I have helped restore a 50's Admiral's Pinnace, and an Air-Sea Rescue Launch fron the early 40's. (British Powerboat Company).
This form of construction was not specified or built with any consideration for long term maintenance. The thin mahogany planks helped in making wooden vessels with complex curves, eg exagerated negative curves on the ASL's flared forward topsides, and rotundity and propellor tunnels on lifeboats.
Plywood was expensive and exotic, but the DD or even triple diagonal construction was aiming in that direction, a thin skin resisting loads in any direction. Like a monocoque sort of thing. This intention relied totally on tight fastenings (copper clenches, 1000's of them) and no play or movement between the layers.
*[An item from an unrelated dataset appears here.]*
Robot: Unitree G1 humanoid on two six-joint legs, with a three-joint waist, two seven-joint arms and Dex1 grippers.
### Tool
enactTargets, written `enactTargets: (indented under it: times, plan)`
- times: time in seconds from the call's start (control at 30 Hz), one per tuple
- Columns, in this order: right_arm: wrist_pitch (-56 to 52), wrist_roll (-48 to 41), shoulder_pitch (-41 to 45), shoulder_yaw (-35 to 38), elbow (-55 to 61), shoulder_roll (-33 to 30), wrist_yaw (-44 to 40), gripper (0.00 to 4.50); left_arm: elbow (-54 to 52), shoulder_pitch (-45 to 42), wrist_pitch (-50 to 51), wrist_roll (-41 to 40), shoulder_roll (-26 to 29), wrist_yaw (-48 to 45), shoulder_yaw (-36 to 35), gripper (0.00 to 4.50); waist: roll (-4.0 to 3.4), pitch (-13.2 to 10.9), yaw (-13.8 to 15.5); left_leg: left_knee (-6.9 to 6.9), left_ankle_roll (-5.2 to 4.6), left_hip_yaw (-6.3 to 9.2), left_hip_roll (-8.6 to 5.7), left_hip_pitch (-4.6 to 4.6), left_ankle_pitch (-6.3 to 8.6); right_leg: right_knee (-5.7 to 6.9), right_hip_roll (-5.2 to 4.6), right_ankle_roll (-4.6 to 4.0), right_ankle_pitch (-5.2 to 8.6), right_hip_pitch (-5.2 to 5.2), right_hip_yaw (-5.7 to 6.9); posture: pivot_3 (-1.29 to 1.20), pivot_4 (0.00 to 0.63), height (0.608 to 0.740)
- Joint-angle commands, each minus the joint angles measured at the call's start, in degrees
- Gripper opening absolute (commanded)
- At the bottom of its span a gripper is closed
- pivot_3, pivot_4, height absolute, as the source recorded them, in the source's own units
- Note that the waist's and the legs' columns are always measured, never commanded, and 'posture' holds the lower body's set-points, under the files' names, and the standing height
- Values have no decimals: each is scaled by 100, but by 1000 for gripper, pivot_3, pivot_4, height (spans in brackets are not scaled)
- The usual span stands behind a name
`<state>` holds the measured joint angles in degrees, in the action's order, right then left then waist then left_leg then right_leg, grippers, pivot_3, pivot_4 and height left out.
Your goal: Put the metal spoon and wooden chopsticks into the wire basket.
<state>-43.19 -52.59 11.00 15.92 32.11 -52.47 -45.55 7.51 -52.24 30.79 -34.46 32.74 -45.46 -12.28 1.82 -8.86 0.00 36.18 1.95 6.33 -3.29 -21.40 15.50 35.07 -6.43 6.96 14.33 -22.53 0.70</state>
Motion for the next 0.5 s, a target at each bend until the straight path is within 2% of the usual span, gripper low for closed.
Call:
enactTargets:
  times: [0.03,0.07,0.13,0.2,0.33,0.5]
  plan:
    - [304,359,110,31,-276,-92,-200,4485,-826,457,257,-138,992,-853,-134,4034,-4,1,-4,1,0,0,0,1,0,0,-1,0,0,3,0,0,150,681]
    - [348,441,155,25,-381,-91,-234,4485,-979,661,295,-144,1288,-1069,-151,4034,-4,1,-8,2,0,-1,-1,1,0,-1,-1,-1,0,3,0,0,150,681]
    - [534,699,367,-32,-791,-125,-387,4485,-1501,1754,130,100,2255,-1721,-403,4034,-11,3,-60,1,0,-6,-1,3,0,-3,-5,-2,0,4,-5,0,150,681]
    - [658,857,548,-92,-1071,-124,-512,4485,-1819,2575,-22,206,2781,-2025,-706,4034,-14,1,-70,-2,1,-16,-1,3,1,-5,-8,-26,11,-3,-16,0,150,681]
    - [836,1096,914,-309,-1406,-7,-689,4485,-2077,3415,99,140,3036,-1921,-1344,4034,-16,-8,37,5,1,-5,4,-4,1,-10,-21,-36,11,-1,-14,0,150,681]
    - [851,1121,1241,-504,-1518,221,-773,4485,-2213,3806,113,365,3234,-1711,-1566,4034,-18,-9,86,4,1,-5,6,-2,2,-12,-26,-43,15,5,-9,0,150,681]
Natural fibre canvas/calico sheet, plus tar, was placed between the layers to slow the inherent leakiness of this form of construction. (Leaky compared to carvel or even clinker).
Once the tarred canvas deteriorates, a plank gets broken (mahogany is brittle) or some rivets get slack, the hull starts moving and working, you can kiss her goodbye, except as a houseboat or museum piece.
Many ASR launches, harbour launches and of course MTB's were DD.. but they were not expected or required to survive hostilities..
Also, why put a sailing rig on an old lifeboat..a vessel which is designed to roll like a sow in a mudbath?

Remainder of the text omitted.